Problem: The task calls for the lines below from the line with "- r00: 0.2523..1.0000" to the line with "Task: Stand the", both ends included, copied exactly, without any pictures.
──────── Input for this task ────────
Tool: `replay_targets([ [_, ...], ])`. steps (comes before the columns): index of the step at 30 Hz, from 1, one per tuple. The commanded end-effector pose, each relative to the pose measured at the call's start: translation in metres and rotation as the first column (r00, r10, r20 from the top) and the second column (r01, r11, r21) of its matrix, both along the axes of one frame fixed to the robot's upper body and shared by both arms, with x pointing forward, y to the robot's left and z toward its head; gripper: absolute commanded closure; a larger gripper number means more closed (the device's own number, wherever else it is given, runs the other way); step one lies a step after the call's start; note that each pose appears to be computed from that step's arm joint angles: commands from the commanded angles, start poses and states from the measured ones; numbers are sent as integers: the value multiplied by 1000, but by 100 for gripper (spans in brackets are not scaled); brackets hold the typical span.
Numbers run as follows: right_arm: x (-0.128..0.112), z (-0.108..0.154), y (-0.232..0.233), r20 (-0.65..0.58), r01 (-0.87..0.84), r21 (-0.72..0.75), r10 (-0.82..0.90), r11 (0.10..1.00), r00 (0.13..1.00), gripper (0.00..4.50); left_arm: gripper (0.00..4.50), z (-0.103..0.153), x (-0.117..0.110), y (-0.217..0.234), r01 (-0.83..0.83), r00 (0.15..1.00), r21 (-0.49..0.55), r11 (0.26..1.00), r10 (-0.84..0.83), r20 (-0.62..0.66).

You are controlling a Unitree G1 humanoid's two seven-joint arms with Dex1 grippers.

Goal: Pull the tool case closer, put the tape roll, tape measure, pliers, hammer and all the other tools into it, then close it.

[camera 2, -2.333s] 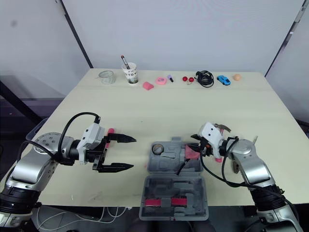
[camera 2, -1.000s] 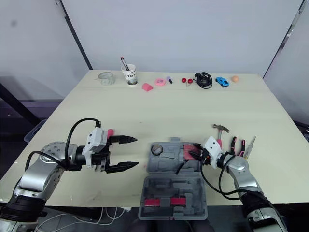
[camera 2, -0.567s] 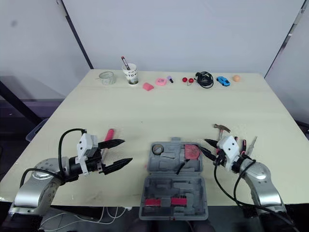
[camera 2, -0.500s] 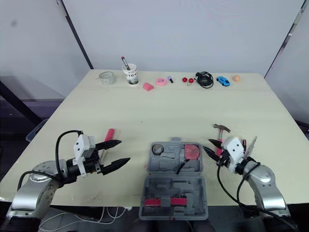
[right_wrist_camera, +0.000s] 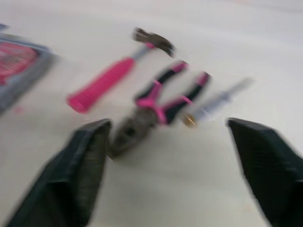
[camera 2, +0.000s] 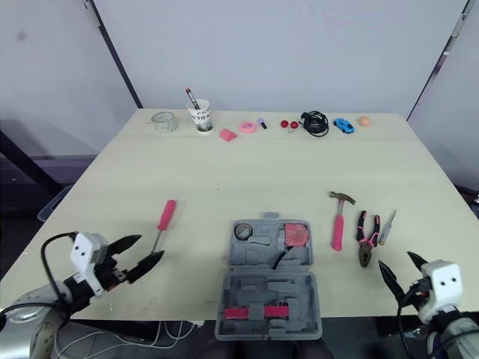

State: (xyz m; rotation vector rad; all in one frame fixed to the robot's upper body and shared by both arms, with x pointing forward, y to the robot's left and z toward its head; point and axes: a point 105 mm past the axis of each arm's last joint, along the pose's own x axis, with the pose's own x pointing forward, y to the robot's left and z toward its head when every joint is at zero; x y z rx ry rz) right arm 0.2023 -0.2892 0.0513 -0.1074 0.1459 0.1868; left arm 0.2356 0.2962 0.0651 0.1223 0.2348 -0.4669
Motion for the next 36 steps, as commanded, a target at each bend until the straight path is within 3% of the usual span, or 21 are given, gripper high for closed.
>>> replay_targets([
  [1, -14, 4, -9, 21, 23, -9, -23, 1000, 1000, 1, 0, -2, -9, 18, -68, 998, 22, 997, 68, 13],
  [5, -34, -9, -15, -26, 45, 22, -45, 999, 999, 1, 0, -12, -24, 30, -132, 991, 12, 991, 132, -13],
  [10, -40, -19, -18, -42, 40, 38, -38, 998, 998, 1, 0, -14, -33, 27, -107, 994, 31, 994, 108, -23],
  [14, -21, -11, -1, -13, 6, 42, -5, 999, 1000, 1, 0, -1, -25, 9, -1, 1000, 34, 999, 0, 19],
  [21, 17, 13, 45, 50, -42, 68, 39, 997, 998, 1, 0, 18, -2, -24, 215, 972, 126, 968, -225, 71],
  [26, 39, 9, 58, 16, 25, 67, -27, 997, 1000, 1, 0, 31, 11, -55, 407, 898, 210, 889, -431, 88],
  [36, 61, -20, 46, -85, 253, 32, -249, 967, 965, 1, 0, 60, 18, -108, 677, 701, 224, 701, -707, 97],
])
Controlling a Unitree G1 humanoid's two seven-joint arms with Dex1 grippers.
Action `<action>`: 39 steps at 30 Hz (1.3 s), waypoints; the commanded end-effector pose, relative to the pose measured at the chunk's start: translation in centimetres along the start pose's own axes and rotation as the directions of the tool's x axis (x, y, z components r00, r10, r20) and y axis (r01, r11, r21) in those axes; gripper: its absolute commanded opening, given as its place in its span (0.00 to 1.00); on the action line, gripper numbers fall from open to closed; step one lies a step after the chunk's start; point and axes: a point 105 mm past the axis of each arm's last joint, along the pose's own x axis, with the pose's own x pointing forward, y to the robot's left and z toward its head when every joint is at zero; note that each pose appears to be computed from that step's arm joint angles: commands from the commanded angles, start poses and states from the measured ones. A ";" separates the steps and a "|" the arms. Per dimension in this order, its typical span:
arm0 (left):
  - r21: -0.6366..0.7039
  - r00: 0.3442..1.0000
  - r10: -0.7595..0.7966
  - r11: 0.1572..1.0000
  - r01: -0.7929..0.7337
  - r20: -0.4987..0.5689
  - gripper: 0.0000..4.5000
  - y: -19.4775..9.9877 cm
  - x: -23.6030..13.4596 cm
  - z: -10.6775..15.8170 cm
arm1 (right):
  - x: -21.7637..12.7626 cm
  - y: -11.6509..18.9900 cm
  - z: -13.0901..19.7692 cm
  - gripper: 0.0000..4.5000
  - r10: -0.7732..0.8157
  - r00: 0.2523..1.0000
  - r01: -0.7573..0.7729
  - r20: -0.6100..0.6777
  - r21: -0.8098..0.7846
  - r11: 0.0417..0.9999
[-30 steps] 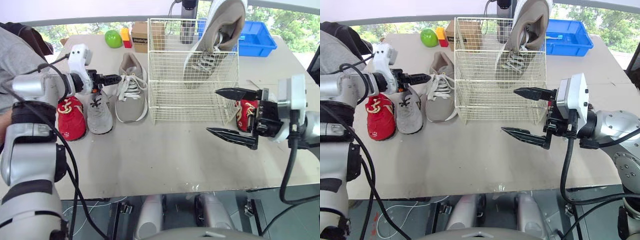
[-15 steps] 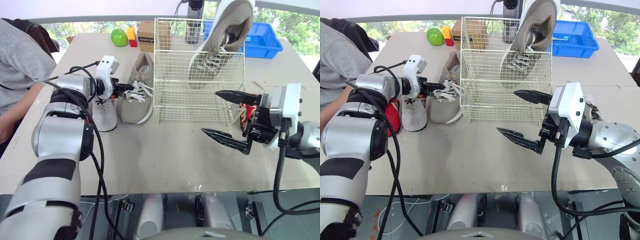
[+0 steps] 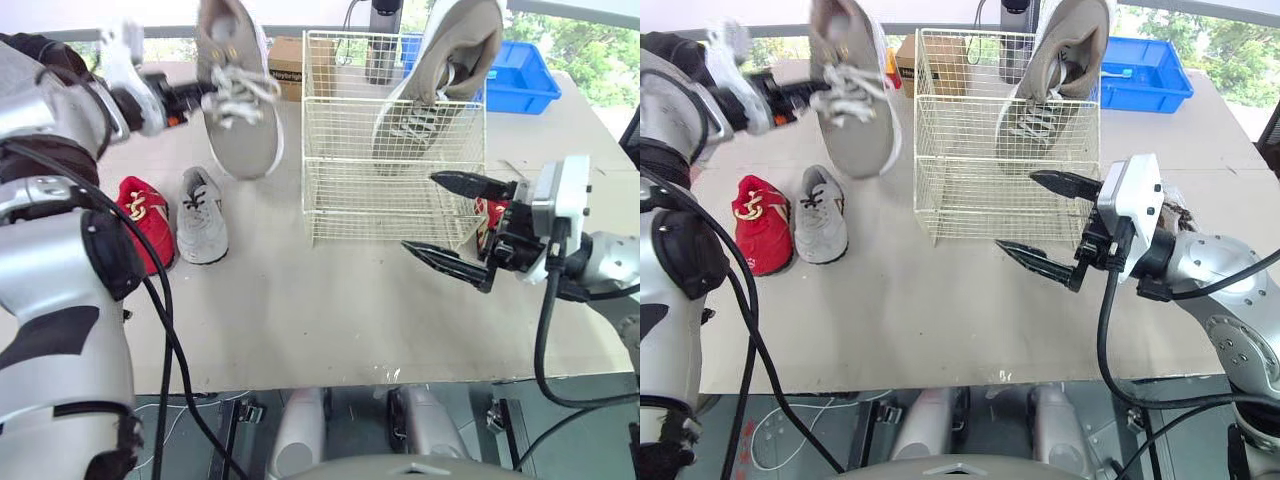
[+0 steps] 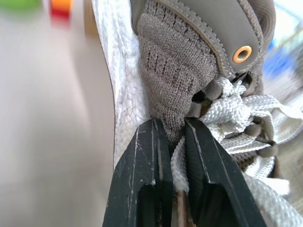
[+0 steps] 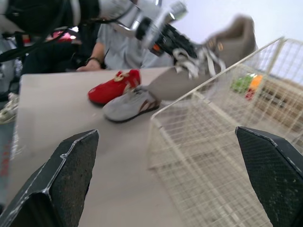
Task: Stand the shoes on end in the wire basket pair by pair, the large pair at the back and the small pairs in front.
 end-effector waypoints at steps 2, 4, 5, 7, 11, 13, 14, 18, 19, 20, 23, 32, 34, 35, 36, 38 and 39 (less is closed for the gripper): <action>0.178 0.891 -0.179 0.977 0.113 0.417 0.04 -7.2 -0.7 9.9 | -0.1 -1.7 1.7 1.00 -0.117 0.989 0.123 0.088 -0.073 0.990; 0.232 0.842 -0.208 0.967 0.102 0.498 0.04 -9.3 -0.1 11.0 | -0.3 -2.4 2.0 1.00 -0.181 0.977 0.190 0.116 -0.073 0.979; 0.274 0.817 -0.230 0.957 0.092 0.529 0.04 -10.4 0.1 11.4 | -0.4 -2.6 2.2 1.00 -0.196 0.973 0.206 0.124 -0.070 0.976; 0.299 0.762 -0.264 0.949 0.097 0.591 0.04 -12.2 0.6 12.0 | -0.5 -2.6 2.3 1.00 -0.214 0.968 0.224 0.129 -0.069 0.972; 0.390 0.634 -0.326 0.920 0.041 0.702 0.04 -16.3 2.1 11.8 | -1.5 -3.3 2.2 1.00 -0.314 0.942 0.321 0.117 -0.052 0.945; 0.470 0.595 -0.367 0.882 -0.021 0.715 0.04 -17.9 2.7 10.6 | -2.9 -4.4 2.5 1.00 -0.406 0.907 0.410 0.116 -0.017 0.912; 0.500 0.587 -0.384 0.865 -0.041 0.713 0.04 -18.3 3.0 9.9 | -3.6 -5.0 2.5 1.00 -0.459 0.882 0.464 0.107 -0.025 0.886; 0.529 0.582 -0.406 0.847 -0.051 0.705 0.04 -18.8 4.5 6.1 | -5.4 -4.3 2.5 1.00 -0.489 0.871 0.492 0.057 -0.084 0.867; 0.553 0.598 -0.410 0.831 -0.068 0.689 0.04 -18.8 4.9 5.0 | -5.7 -4.4 2.6 1.00 -0.502 0.863 0.505 0.052 -0.093 0.858; 0.566 0.608 -0.411 0.820 -0.079 0.680 0.04 -18.7 5.2 4.3 | -5.8 -4.3 2.6 1.00 -0.509 0.859 0.512 0.050 -0.097 0.854; 0.612 0.663 -0.390 0.780 -0.131 0.639 0.04 -17.5 5.9 1.1 | -6.0 -3.9 2.7 1.00 -0.507 0.861 0.508 0.047 -0.114 0.853; 0.634 0.832 -0.303 0.770 -0.073 0.464 0.03 -13.7 6.2 -7.8 | -5.9 -3.7 2.1 1.00 -0.509 0.861 0.508 0.029 -0.112 0.854; 0.622 0.858 -0.268 0.779 -0.073 0.437 0.03 -12.6 5.8 -8.5 | -5.9 -3.7 2.0 1.00 -0.506 0.862 0.505 0.027 -0.107 0.856; 0.627 0.870 -0.257 0.775 -0.075 0.422 0.03 -12.2 5.7 -8.8 | -5.9 -3.7 1.9 1.00 -0.504 0.863 0.503 0.025 -0.106 0.858; 0.621 0.875 -0.245 0.780 -0.078 0.417 0.03 -11.9 5.5 -8.8 | -5.9 -3.7 1.8 1.00 -0.500 0.866 0.500 0.023 -0.102 0.860; 0.592 0.887 -0.207 0.801 -0.087 0.412 0.03 -11.1 5.3 -8.8 | -5.9 -3.7 1.7 1.00 -0.494 0.869 0.493 0.017 -0.101 0.864; 0.588 0.894 -0.197 0.804 -0.087 0.402 0.03 -10.8 5.3 -8.9 | -5.9 -3.7 1.6 1.00 -0.490 0.871 0.489 0.015 -0.101 0.866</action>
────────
Answer:
  - r00: 0.2523..1.0000
  - r01: -0.7573..0.7729
  - r20: -0.6100..0.6777
  - r21: -0.8098..0.7846
  - r11: 0.0417..0.9999
[-30 steps] 
[-15 steps] 
[+0 steps] 
[+0 steps] 
[+0 steps] 
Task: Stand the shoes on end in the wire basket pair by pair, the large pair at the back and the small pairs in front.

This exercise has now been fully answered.